Thursday, 14 November 2013

Dotterel delight

Dotterel (Jesús Porras)
It was impossible to resist. The wonder that is the birders' grapevine (here in Extremadura through an email group) brought the news that a friend of mine, Ricardo Montero, had found a group of Dotterel about an hour or so from our house. The following day, another friend, Jesús Porras went to relocate them and posted the above photo on his Facebook page (IberianNature Guías de Naturaleza). Now Dotterel, which have the rather spendid Spanish name Chorlito Carambolo, are truly delightful birds which I have long wanted to see in Extremadura. Indeed it has been many years since I have encountered the species - I used to watch them sometimes on spring passage on the east of England. In spring, the plumage is very striking with rusty orange underparts and, like that other curious group of waders, the phalaropes, the males are duller than the females and take the lead role in incubation and care of the young. Similarly they can be unusually tame. The Dotterel is a species that breeds on high mountains and which passes through Extremadura on passage in very small numbers. They stopover at sites of thin soils, stony ground with sparse vegetation or well-grazed sward. It is thought that these resting places may be traditional, but the challenge is that the extent of such habitat in Extremadura is vast and these stopovers may be just for a few days. This means that the species goes largely undetected here, with some years no records at all, despite birders visiting suitable habitat and carefully checking fields at the right times of year.

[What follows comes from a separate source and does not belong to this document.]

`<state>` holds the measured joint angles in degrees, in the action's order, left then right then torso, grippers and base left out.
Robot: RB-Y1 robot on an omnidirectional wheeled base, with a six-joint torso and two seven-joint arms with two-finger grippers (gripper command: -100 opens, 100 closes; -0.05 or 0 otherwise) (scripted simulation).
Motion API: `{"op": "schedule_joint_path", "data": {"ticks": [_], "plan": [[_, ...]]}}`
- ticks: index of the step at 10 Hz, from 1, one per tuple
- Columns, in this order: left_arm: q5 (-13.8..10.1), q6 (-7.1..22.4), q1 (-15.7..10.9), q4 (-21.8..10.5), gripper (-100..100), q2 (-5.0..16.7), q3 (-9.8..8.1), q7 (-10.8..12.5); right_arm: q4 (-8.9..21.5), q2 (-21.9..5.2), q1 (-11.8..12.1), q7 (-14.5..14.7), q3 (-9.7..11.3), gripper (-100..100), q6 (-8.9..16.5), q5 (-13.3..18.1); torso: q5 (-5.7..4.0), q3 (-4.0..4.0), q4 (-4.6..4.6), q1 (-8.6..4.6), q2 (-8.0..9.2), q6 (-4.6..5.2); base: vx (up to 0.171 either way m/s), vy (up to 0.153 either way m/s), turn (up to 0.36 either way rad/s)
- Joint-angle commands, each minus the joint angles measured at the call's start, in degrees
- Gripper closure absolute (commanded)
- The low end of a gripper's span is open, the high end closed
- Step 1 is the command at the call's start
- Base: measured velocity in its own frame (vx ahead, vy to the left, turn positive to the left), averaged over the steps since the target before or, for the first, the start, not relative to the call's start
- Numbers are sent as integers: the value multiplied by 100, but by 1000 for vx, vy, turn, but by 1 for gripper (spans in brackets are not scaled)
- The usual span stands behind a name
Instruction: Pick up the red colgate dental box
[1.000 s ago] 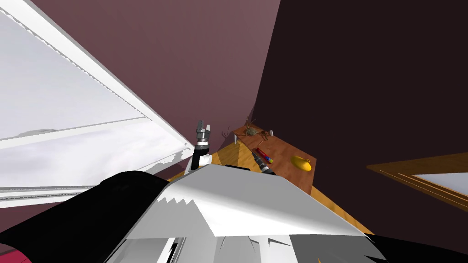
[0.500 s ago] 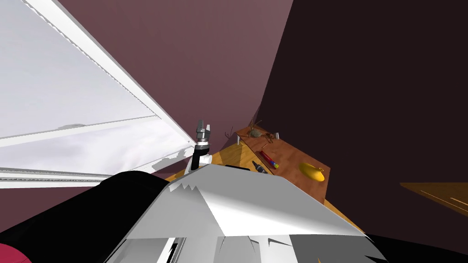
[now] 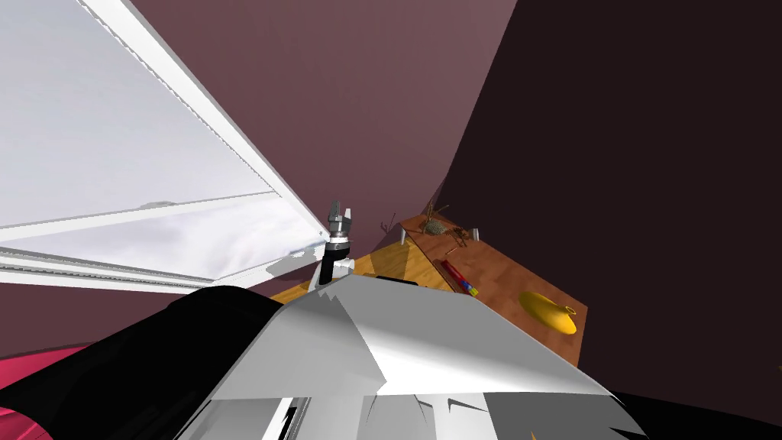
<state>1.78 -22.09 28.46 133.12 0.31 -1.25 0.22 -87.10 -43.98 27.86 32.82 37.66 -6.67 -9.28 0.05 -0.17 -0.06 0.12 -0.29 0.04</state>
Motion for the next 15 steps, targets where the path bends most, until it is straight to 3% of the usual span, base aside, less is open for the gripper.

Jesús had given me excellent directions and I got out of the car and gazed across what looked like perfect Dotterel country. A quick glance produced several Lapwing and Calandra Lark, but no sign of anything else. So I walked back along the track about a hundred metres and then systematically scanned across the fields as I returned to the car. Three Griffon Vultures and a Black Vulture had become airbourne and effortlessly rose on a hidden thermal. The sky was cloudless and the light conditions superb. I stood by the car again and this time looked again at the first area, where the habitat had seemed most promising. And there they were! A group of four Dotterel in their greyer non-breeding plumage had emerged from a belt of dry thistles onto open ground. Feeding like true plovers, they took a few paces and then stopped, then a few more paces before another stop and a peck on the ground. At least two others were further off, amongst the thistles still. I stood delighted and mesmerised by these wonderful birds, with their almost swollen creamy superciliums, black beady eyes and the suggestion of a pale necklace hanging across the breast. I was intrigued as well: are they here on a stopover, or perhaps  for the whole winter? The species winters in North Africa, but it has been known to stay in a few places  in Spain as well. This site had all the appearance of being potentially a good area. And as I watched them, memories came back of my earlier sightings, a long time ago, on fenland fields in eastern England, which apart from the sense of space, bore little similarity to these rough sparse Spanish pastures, especially since as I watched the Dotterel my ears soaked up as well the sounds of sandgrouse and a multitude of Calandra Larks. And I marvelled at the luck of Ricardo who had found these proverbial needles in the haystack and recognised his generosity at passing the news of his discovery on.